_About this task_
Every line below that has the string "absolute" adds one to the count. Give that count by itself.
──────── Material supplied ────────
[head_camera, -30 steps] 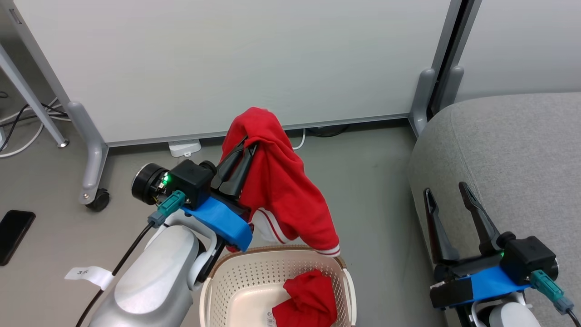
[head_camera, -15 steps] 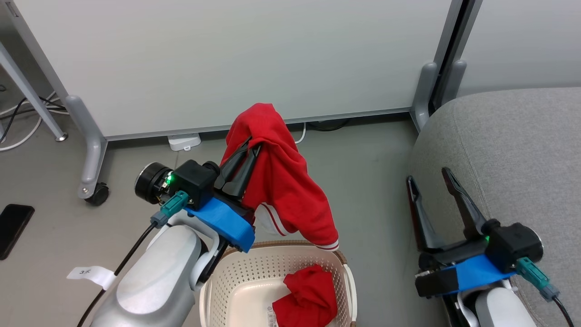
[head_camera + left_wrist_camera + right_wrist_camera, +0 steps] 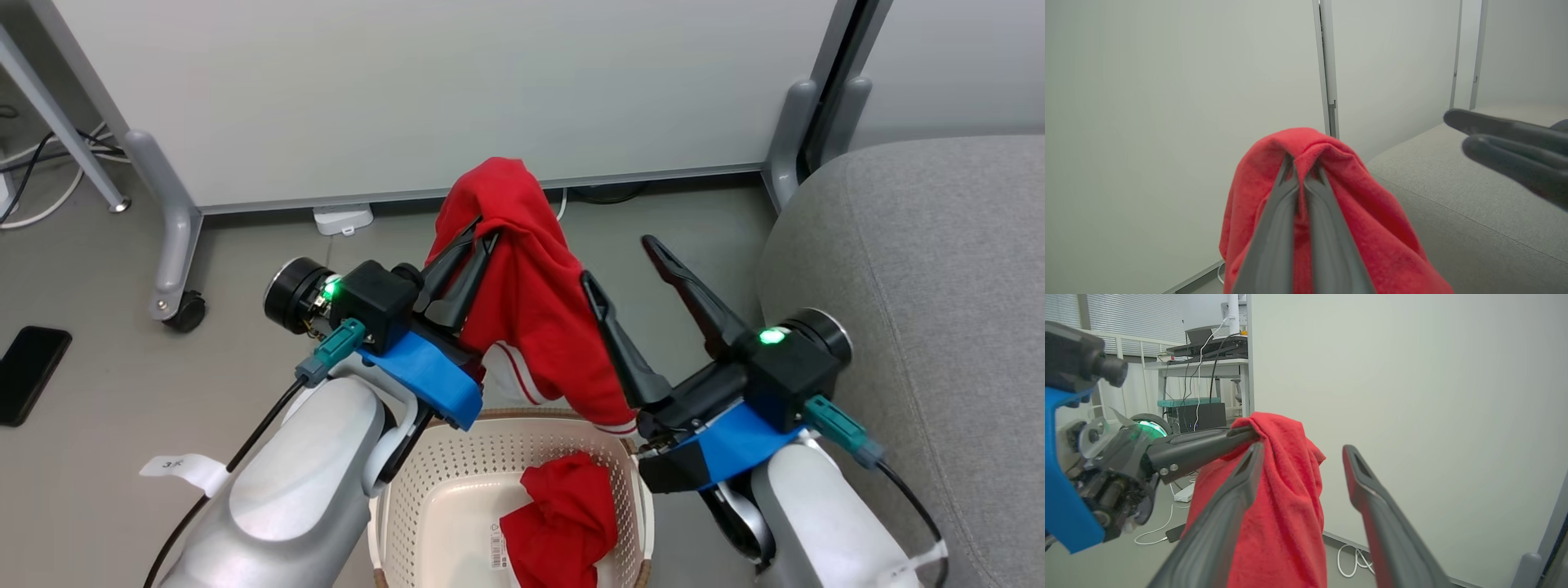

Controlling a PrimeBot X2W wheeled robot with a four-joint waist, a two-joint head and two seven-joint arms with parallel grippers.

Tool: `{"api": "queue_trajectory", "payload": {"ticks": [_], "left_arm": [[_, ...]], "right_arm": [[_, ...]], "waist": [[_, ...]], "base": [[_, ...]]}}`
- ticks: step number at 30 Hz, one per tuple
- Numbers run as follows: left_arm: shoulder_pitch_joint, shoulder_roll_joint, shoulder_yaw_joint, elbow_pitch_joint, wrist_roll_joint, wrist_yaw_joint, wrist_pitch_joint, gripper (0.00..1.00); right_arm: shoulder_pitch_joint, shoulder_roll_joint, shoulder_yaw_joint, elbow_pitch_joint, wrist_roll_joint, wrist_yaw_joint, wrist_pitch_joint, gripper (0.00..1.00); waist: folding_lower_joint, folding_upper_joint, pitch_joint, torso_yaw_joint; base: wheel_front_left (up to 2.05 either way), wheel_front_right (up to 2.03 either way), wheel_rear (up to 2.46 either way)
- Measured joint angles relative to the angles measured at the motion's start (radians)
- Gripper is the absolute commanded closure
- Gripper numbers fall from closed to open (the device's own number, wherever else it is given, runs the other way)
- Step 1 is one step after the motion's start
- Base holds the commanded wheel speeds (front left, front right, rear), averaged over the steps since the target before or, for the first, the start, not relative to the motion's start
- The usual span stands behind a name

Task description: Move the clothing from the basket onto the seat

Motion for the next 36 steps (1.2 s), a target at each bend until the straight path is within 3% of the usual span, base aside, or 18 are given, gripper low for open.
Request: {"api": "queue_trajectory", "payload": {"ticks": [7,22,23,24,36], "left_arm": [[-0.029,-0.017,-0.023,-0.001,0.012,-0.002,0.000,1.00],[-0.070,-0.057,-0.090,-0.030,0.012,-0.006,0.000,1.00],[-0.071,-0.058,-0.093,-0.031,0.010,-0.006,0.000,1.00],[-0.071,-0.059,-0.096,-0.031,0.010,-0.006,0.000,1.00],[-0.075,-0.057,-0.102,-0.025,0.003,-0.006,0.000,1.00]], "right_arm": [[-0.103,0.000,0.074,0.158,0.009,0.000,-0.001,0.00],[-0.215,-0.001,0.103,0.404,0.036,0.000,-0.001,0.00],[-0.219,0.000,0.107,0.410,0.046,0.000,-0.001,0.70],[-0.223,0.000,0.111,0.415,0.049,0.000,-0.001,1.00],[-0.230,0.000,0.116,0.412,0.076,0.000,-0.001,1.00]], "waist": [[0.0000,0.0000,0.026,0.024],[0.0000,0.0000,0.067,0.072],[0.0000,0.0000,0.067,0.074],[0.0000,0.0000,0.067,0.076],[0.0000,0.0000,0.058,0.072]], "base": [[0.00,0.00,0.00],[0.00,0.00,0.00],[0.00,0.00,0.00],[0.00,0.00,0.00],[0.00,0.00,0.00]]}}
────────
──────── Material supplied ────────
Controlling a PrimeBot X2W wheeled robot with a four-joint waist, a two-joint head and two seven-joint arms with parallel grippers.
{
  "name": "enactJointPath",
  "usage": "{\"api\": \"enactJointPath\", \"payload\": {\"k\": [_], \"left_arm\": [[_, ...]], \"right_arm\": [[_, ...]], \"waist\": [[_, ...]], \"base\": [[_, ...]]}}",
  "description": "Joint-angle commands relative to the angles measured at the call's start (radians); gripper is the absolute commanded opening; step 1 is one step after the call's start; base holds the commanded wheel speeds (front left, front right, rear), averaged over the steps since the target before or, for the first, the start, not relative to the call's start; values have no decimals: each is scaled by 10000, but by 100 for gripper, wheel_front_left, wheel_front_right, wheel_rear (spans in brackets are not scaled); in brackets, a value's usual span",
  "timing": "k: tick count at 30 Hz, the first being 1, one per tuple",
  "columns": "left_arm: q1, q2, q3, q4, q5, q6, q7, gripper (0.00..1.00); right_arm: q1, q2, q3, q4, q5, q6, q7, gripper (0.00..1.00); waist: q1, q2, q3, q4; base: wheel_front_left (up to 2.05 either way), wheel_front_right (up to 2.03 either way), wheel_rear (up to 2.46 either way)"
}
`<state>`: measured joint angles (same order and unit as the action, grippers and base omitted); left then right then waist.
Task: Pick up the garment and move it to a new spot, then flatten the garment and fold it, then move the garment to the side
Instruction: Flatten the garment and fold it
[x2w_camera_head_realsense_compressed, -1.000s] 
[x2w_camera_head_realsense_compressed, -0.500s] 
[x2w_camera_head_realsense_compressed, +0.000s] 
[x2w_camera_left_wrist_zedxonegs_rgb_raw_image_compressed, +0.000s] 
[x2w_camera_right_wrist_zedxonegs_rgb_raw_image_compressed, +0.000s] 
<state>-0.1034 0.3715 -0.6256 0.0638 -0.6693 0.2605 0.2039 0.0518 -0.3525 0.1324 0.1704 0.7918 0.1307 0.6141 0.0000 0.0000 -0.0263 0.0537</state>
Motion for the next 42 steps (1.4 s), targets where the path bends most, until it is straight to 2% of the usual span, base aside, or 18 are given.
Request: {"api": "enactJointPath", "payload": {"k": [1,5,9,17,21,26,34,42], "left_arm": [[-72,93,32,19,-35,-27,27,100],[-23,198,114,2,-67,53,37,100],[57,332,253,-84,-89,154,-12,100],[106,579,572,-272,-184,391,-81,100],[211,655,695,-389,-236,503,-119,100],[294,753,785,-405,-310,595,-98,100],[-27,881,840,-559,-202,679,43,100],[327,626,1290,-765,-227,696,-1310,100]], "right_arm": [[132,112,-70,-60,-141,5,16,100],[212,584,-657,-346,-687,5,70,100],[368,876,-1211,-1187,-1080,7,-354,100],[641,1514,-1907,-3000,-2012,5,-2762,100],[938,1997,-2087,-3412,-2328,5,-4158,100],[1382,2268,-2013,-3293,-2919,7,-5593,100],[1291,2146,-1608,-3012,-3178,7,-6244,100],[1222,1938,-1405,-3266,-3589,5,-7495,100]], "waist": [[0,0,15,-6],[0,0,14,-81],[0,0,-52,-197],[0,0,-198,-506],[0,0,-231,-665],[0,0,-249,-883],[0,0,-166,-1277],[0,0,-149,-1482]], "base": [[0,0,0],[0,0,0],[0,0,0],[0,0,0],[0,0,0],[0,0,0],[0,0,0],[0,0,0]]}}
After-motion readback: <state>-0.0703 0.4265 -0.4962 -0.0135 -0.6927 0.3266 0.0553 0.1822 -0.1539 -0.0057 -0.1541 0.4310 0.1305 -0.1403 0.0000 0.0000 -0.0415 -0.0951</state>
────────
_Exercise answer_
2